Anomaly Detection

Machine Learning
Data Science
Author

Imad Dabbura

Published

September 11, 2019

Modified

September 11, 2019

Introduction

Anomaly Detection is the identification of examples or events that don’t confront to an expected pattern or the majority of examples. Roughly speaking, it’s the process of identifying an example that is not normal (outlier) given the distribution of the data. Outlier is an example that deviates so much from the other examples that arouse suspicions that it was generated by different data generating process.
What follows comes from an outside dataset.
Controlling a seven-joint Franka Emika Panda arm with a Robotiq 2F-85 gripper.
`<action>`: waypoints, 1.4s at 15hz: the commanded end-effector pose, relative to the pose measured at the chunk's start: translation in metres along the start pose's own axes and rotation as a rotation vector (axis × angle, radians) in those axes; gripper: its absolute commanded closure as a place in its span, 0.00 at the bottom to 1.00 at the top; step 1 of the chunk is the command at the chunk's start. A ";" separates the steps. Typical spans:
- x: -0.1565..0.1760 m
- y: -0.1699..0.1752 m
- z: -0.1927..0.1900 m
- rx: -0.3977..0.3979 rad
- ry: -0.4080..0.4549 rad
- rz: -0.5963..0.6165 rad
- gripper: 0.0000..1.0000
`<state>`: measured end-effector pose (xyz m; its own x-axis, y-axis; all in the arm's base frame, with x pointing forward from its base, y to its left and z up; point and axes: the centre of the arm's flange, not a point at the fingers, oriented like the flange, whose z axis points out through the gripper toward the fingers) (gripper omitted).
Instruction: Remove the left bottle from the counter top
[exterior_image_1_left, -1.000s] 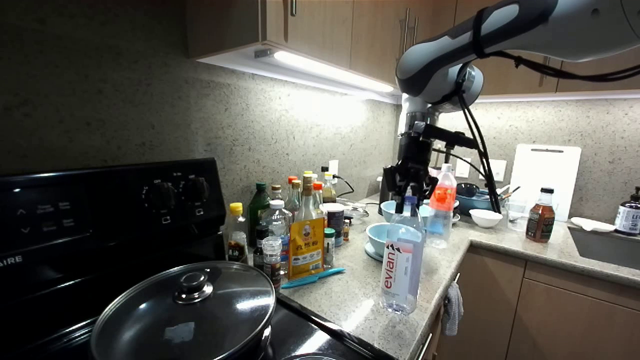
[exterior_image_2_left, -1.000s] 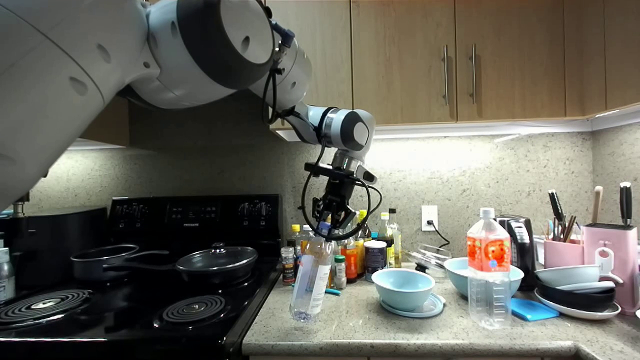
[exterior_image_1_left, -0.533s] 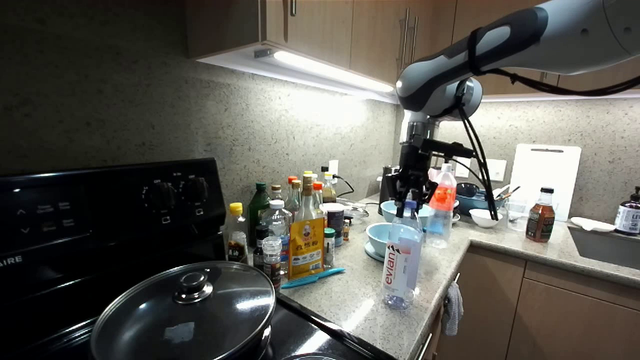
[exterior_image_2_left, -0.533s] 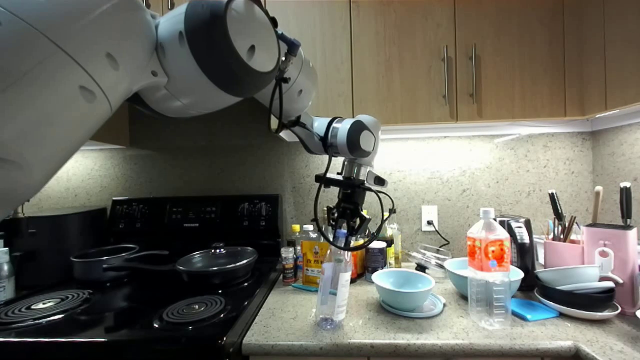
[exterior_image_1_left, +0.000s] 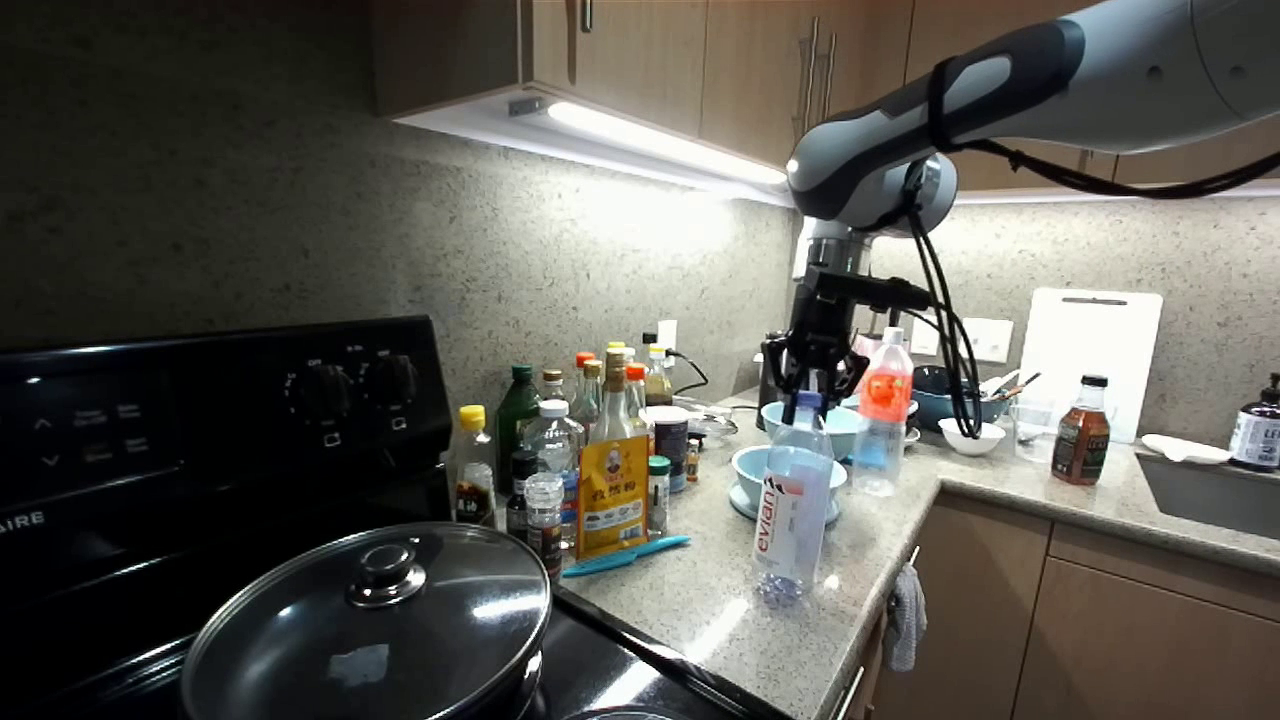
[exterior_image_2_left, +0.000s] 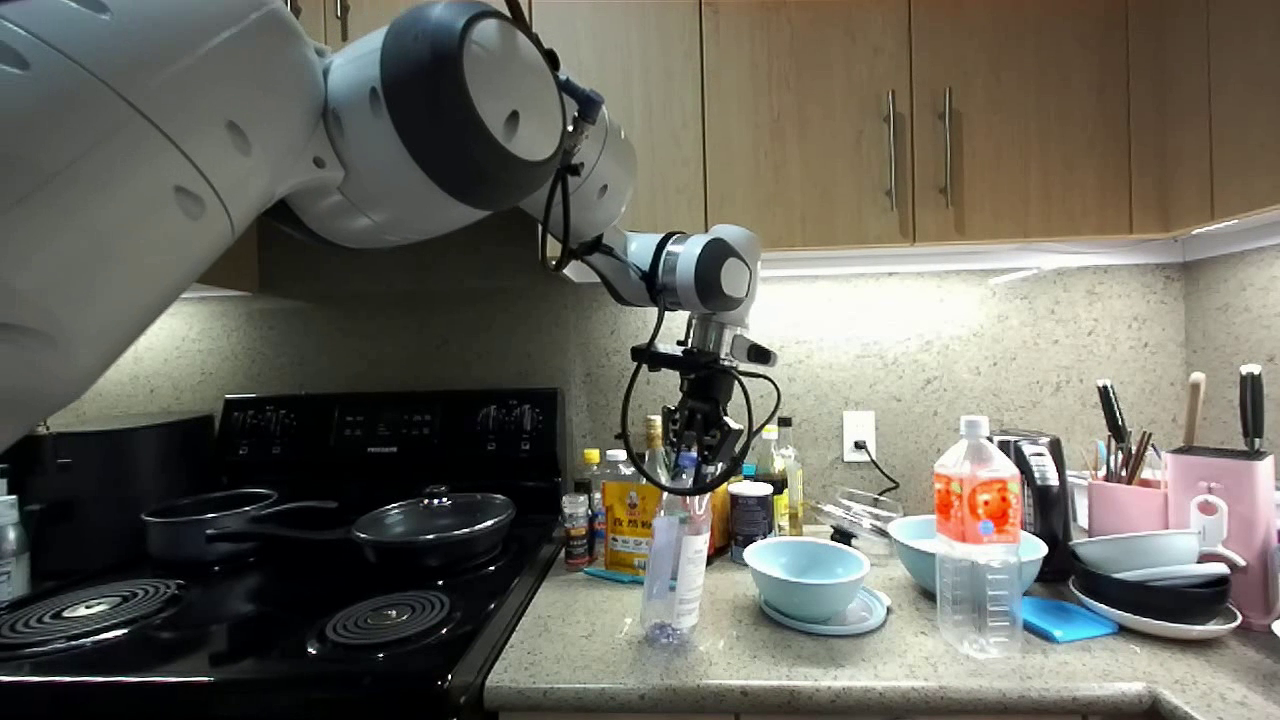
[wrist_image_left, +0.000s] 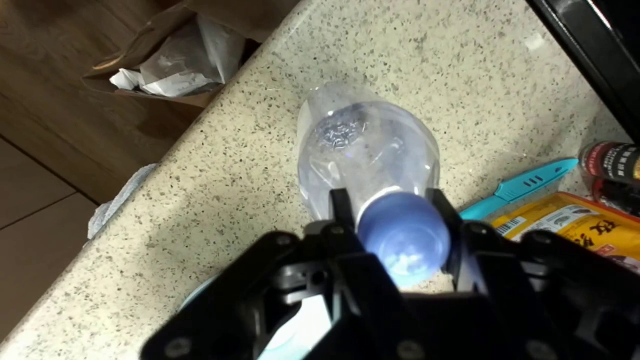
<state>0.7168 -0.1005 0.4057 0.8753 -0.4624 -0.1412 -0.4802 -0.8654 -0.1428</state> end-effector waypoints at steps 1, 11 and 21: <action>0.030 -0.042 -0.032 0.029 0.025 0.022 0.86; 0.001 -0.053 -0.028 0.035 0.195 -0.121 0.86; 0.012 -0.065 -0.045 0.042 0.300 -0.065 0.86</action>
<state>0.7725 -0.0409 0.4554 0.8981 -0.3920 0.1993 -0.3573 -0.9147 -0.1886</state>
Mainly, such outliers would have a very low probability (on the very end of both left and right tails of the probability density function) that they belong to the same data generating process.

The algorithm works as follows: 1. Fit a Gaussian Probability Density Function (PDF) for each feature in the training dataset. 1. Calculate the mean and the variance of each feature: \[\mu_j = \frac{1}{m}\sum_{i = 1}^mx_j^i\\{}\] \[\sigma^2_j = \frac{1}{m}\sum_{i = 1}^m(x_j^i - \mu_j)^2\\{}\] Where \(\mu\) is the mean and \(\sigma^2\) is the variance that controls the shape of the density function. 2. Compute the density function for each feature using the following formula:
\[p(x; \mu, \sigma^2) = \frac{1}{\sqrt{2\pi}\sigma}e^{-\frac{(x - \mu)^2}{2\sigma^2}}\\{}\] Since the mean and the variance are sensitive to outliers, we use training dataset that has only normal examples to fit the model and calculate both the mean vector and the covariance matrix. 2. Compute the gaussian density by taking the product of all features’ density functions. 3. If \(p(x) < \epsilon\) then anomaly; otherwise, normal. Epsilon controls how sensitive the detection algorithm is. If \(\epsilon\) is large \(\rightarrow\) flag a lot of the examples as anomalous and that would increase the False Positives. However, If \(\epsilon\) is small \(\rightarrow\) very small portion of the examples will be flagged as anomalous and that would increase the False Negatives. 4. Use Cross Validation for tuning the hyper-parameter \(\epsilon\) that yields the best performance metrics value. F1 score is commonly used: \[F_1 = 2 \frac{precision * recall}{precision + recall}\\{}\] Where:\[precision = \frac{tp}{tp + fp}\\{}\] \[recall = \frac{tp}{tp + fn}\\{}\] tp: True Positive, fp: False Positive, fn: False Negative.

We have two kinds of anomaly detection algorithms: 1. Univariate Gaussian Density Function \[p(x) = \prod_{j = 1}^{n}p(x_j; \mu_j, \sigma_j^2)\\{}\] \[ = p(x_1; \mu_1, \sigma_1^2)*p(x_2; \mu_2, \sigma_2^2)* ... * p(x_n; \mu_n, \sigma_j^n)\\{}\] * It assumes that all features are independent. Therefore, the covariance between all pairs of features is zero. * It’s computationally faster and more efficient. * Use it if we have very large number of features. * Make sure to add features manually that captures unusual values for combination of features; such as \(x_3 = \frac {x_2}{x_1}\). Otherwise, the algorithm may fail to detect anomalies that takes values that are considered normal when looked at each feature separately but are unusual when looking at values of all features together such as having high value for feature 2 compared to low value for feature 1.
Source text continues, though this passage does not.